Bitcoin crashed below Michael Saylor’s ‘sell your kidney’ price

On February 27, Michael Saylor encouraged his devotees, “Sell your kidney if you must, but keep the bitcoin.” As of that tweet, bitcoin (BTC) was trading at $79,900, but yesterday, it crashed below $74,500.
Nevertheless, Saylor took the opportunity to remind his followers that BTC’s USD price shouldn’t matter anyway. True believers should remember, he posted memetically, that the price of BTC has a constant denomination in Saylor’s preferred currency: BTC.
People knew Saylor’s kidney advice was hyperbole and that voluntary organ sales are generally illegal, but even major influencers called the tweet irresponsible.
Mortgages, kidneys, yet bitcoin still crashes
Of course, yesterday wasn’t the first time that BTC declined below a price at which Saylor encouraged irresponsible investing.
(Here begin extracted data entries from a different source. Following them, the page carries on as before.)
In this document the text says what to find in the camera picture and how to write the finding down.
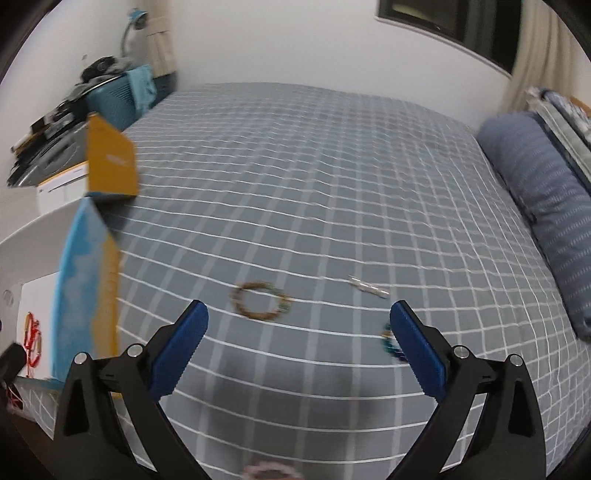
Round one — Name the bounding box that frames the grey plaid pillow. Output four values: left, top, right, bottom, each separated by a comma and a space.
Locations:
526, 87, 591, 186

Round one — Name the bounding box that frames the beige curtain right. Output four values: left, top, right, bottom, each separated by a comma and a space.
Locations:
499, 1, 590, 113

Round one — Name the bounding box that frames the pink white bead bracelet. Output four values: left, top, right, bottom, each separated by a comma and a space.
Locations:
241, 460, 306, 480

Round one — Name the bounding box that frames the red cord bracelet gold bar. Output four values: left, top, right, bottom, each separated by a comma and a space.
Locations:
23, 312, 42, 369

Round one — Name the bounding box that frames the brown wooden bead bracelet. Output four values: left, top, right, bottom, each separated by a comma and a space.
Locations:
231, 280, 295, 322

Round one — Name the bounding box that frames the beige curtain left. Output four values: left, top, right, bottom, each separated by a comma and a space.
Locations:
137, 0, 177, 99

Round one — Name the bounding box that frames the blue striped bolster pillow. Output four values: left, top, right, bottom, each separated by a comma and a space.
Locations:
477, 112, 590, 341

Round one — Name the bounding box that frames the light blue cloth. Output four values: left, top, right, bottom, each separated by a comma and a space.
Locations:
126, 64, 157, 117

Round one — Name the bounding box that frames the dark window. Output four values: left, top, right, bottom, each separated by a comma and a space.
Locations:
378, 0, 522, 73

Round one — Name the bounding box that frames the teal suitcase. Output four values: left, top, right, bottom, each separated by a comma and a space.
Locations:
84, 75, 137, 131

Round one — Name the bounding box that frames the beige curtain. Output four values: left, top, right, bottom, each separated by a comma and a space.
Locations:
137, 0, 177, 99
499, 1, 590, 113

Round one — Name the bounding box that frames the wooden headboard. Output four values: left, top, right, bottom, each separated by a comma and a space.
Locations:
570, 96, 591, 117

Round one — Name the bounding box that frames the blue yellow cardboard box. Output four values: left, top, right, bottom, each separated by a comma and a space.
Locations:
0, 112, 139, 384

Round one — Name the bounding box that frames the blue desk lamp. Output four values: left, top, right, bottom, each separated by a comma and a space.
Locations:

On March 10, 2021, he encouraged investors to take on leverage to buy BTC – including a recommendation for homeowners to mortgage their homes.
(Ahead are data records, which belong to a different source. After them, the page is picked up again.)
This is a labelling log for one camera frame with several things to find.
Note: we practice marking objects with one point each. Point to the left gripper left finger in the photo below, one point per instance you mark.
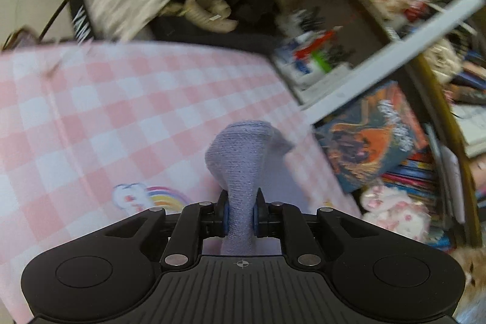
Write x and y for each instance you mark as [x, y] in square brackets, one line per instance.
[188, 230]

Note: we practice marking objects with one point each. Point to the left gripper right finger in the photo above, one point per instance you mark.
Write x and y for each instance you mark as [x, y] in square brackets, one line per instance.
[286, 223]

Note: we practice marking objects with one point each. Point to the purple and mauve sweater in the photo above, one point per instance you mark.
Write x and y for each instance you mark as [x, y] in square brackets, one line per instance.
[244, 158]

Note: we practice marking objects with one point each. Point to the white pink plush bunny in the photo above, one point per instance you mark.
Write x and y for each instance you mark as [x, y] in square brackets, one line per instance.
[392, 209]

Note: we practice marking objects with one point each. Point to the Harry Potter book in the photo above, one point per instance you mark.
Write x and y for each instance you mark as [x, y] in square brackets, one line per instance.
[371, 136]

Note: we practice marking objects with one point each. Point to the pink checkered table mat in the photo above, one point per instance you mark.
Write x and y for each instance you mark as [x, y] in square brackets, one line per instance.
[92, 134]

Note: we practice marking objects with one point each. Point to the stack of colourful books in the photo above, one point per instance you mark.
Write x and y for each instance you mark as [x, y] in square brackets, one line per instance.
[417, 176]

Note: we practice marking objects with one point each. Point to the white jar green lid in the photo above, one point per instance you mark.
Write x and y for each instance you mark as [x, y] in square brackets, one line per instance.
[304, 73]

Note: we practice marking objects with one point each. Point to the fluffy orange white cat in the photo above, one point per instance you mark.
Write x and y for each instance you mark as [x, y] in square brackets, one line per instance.
[471, 307]

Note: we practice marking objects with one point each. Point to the white wristwatch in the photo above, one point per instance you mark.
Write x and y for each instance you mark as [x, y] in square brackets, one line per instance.
[210, 15]

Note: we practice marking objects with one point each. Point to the cream quilted handbag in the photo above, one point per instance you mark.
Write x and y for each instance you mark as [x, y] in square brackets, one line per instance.
[441, 57]
Its price that day was approximately $57,000. Three months later, it had fallen 37% to below $36,000.
At its worst level in November 2022, BTC fell below $15,500, or 73% below Saylor’s mortgage advice.
Needless to say, many people wonder whether MicroStrategy (currently doing business as Strategy), under years of Saylor’s leadership, has overextended itself with debt. Indeed, the company has $9.8 billion in outstanding debt.
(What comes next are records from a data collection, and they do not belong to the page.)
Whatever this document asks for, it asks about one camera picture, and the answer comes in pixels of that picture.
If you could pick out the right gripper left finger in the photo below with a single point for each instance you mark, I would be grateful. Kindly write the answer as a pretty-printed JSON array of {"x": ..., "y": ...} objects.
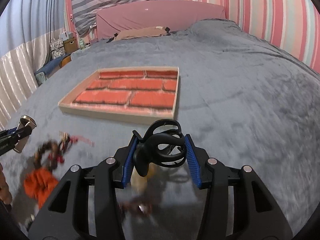
[{"x": 83, "y": 205}]

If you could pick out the cream flower scrunchie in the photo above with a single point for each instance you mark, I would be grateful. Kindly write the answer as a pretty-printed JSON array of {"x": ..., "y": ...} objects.
[{"x": 139, "y": 183}]

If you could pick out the left hand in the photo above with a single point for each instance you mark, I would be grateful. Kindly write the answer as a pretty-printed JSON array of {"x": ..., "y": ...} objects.
[{"x": 5, "y": 194}]

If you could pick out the grey plush blanket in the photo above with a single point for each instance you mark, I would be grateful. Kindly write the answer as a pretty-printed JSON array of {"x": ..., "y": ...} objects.
[{"x": 243, "y": 100}]

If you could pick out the brick pattern tray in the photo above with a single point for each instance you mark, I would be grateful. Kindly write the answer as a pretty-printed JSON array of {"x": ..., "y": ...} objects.
[{"x": 139, "y": 95}]

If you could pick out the brown storage box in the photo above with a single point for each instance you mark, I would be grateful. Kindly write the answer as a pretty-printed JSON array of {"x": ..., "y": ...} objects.
[{"x": 70, "y": 45}]

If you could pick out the orange scrunchie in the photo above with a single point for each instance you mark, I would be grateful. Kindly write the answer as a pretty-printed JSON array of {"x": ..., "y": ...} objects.
[{"x": 39, "y": 184}]

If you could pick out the patterned bag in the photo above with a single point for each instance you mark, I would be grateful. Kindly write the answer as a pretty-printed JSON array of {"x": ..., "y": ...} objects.
[{"x": 57, "y": 48}]

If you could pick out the red cord gold charm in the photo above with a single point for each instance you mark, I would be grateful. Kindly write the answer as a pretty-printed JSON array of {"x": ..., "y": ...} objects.
[{"x": 65, "y": 144}]

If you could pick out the blue cushioned bench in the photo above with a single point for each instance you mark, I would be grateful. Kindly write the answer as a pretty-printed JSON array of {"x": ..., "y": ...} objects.
[{"x": 51, "y": 67}]

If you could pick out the white bangle watch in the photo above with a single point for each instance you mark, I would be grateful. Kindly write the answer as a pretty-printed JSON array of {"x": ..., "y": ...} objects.
[{"x": 23, "y": 131}]

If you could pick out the pink headboard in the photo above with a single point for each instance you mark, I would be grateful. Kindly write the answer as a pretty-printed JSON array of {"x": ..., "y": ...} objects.
[{"x": 174, "y": 14}]

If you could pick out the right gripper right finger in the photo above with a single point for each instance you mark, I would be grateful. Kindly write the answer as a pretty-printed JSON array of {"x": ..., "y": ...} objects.
[{"x": 238, "y": 203}]

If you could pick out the white shiny curtain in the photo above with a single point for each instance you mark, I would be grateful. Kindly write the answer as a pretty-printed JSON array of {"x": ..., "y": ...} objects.
[{"x": 17, "y": 72}]
Worse, most of MicroStrategy’s most recent BTC acquisitions are in the red, despite an overall, multi-year cost basis of $67,458.
Read more: MicroStrategy bought 2.6% of circulating bitcoin at $67,458 apiece
MicroStrategy has been funding its BTC purchases by diluting common MSTR shareholders. issuing new preferred series of shares like STRK and STRF, and selling convertible debt.
In summary, BTC got cheap enough for Saylor to recommend selling kidneys on February 27, and then it got even cheaper. Yesterday, at a price below his kidney level, he reminded his followers that BTC’s BTC-denominated price didn’t decline.